Abstract P135: The Effects of Aerobic Exercise Training on Visit-to-Visit and Ambulatory Blood Pressure Variability in Non-Hypertensive and Hypertensive African Americans
Purpose: Evidence has accumulated to show that BP variability (BPV) has a striking relationship with cardiovascular (CV) risk and is predictive of future CV events, independent of mean BP. Despite the mounting evidence, scant attention has been paid to the ability of treatment modalities to attenuate BPV. To the best of our knowledge, no previous study has investigated the efficacy of non-pharmacologic treatment modalities on BPV. Therefore, the purpose of our study was to investigate the effects of aerobic exercise training (AEXT) on short- and long-term BPV in non-hypertensive and hypertensive African Americans.
Methods: We compared the effects of a 6 month AEXT intervention (3 days/week, 65% of VO2max, 40 min/session) on BPV in 16 non-hypertensive subjects (BP < 140/90 mmHg) and 14 hypertensive subjects (BP ≥ 140/90 mmHg or receiving antihypertensive monotherapy). Before and after AEXT, office BP was measured at 3 separate visits according to JNC7 guidelines and 24hr ambulatory BP monitoring (ABPM) was conducted. From ABPM, the standard deviation (STD), coefficient of variation (CV), and average real variability (ARV) of BP were calculated in 3 time frames (awake, sleep, and 24hr) to evaluate short-term BPV. The STD, CV, and average successive variability (ASV) of BP across 3 office visits were calculated to evaluate visit-to-visit variability, an index of long-term BPV.
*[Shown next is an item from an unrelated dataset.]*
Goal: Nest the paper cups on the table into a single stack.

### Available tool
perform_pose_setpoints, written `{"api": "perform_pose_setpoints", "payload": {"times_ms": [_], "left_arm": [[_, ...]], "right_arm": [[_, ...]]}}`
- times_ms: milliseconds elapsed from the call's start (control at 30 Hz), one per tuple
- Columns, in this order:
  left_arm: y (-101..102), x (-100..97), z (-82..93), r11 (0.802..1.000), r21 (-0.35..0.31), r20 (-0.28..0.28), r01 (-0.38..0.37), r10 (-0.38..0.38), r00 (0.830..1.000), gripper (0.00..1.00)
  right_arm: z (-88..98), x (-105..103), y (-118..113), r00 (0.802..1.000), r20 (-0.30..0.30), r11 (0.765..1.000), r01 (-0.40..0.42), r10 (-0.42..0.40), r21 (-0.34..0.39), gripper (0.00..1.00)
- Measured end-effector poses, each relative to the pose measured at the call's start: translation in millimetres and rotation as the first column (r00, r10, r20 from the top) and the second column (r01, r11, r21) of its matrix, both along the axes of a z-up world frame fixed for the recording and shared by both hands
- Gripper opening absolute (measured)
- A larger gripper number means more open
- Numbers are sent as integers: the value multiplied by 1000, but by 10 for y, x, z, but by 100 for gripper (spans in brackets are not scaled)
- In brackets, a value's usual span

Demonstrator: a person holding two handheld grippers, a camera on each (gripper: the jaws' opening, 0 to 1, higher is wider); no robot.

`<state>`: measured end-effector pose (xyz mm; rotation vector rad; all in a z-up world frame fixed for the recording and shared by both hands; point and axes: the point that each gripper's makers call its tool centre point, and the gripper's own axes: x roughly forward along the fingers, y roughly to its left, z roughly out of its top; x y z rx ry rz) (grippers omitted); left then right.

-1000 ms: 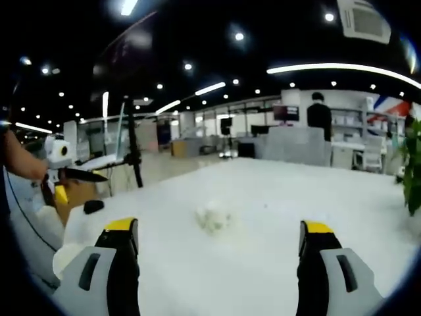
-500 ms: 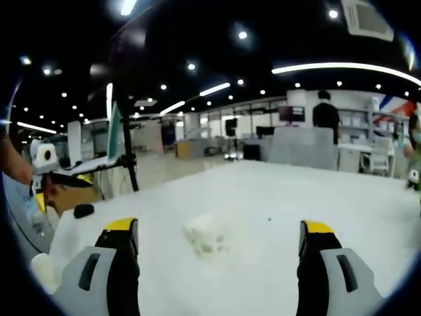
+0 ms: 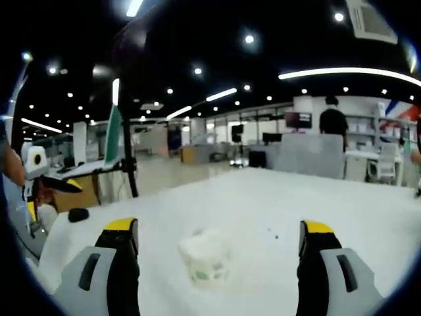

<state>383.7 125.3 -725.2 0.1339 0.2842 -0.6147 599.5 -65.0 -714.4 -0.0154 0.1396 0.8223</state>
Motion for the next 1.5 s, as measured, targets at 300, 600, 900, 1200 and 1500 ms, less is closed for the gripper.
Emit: {"api": "perform_pose_setpoints", "payload": {"times_ms": [300,600,900,1200,1500], "left_arm": [[42,7,-23,1000,5,-1,-18,18,1000,98],[106,-61,-73,999,6,-16,-42,42,999,98],[144,-99,-100,999,7,-29,-53,53,998,98],[139,-117,-125,999,5,-37,-51,51,998,98],[110,-88,-103,999,1,-31,-42,42,999,98]], "right_arm": [[-380,67,165,998,-63,1000,-12,10,-22,98],[-770,102,284,994,-106,995,16,-26,-103,73],[-1040,95,420,984,-177,993,1,-22,-115,59],[-1119,78,418,978,-206,992,-6,-21,-126,39],[-1053,30,399,981,-195,991,-11,-16,-137,38]]}}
Results: In the hypertensive group, there was a significant reduction in systolic BPV (SBPV) during the awake period for STD (pre: 11.3 ± 2.3 vs. post: 10.9 ± 2.5 mmHg; p < 0.03) and CV (pre: 8.5 ± 1.4 vs. post: 7.2 ± 1.2%; p < 0.02); and during the 24hr period for STD (pre: 12.6 ± 2.0 vs. post: 10.9 ± 2.5 mmHg; p < 0.04) and CV (pre: 9.6 ± 1.3 vs. post: 8.2 ± 1.5%; p < 0.03). Visit-to-visit variability in SBP for STD (pre: 7.8 ± 6.2 vs. post: 4.8 ± 4.4 mmHg), CV (pre: 6.0 ± 4.9 vs. post: 3.6 ± 3.1%), and ASV (pre: 5.2 ± 3.9 vs. post: 3.7 ± 3.0 mmHg) were also reduced post-AEXT, but did not reach statistical significance. In the non-hypertensive group, all measures of BPV were increased post-AEXT with the increase reaching statistical significance for awake diastolic BPV (DBPV) for STD (pre: 7.2 ±1.4 vs. post: 8.3 ± 1.9 mmHg; p < 0.02), CV (pre: 9.3 ±2.1 vs. post: 10.8 ± 2.2%; p < 0.02), and ARV (pre: 6.8 ±1.3 vs. post: 7.6 ± 1.6 mmHg; p < 0.04). Between group comparisons of non-hypertensive and hypertensive groups showed significant between group differences in the magnitude of change in awake SBPV (STD and CV; p < 0.007), awake DBPV (STD; p < 0.05), 24hr SBPV (STD and CV; p < 0.02), 24hr DBPV (CV; p < 0.04), and visit-to-visit variability in SBP (STD and CV; p < 0.05).
Conclusion: These preliminary findings provide some evidence that AEXT may reduce BPV in hypertensive African Americans, however the increase in BPV in the non-hypertensive group brings into question the potential efficacy of AEXT in the treatment of BPV. Future investigations are needed.
- © 2012 by American Heart Association, Inc.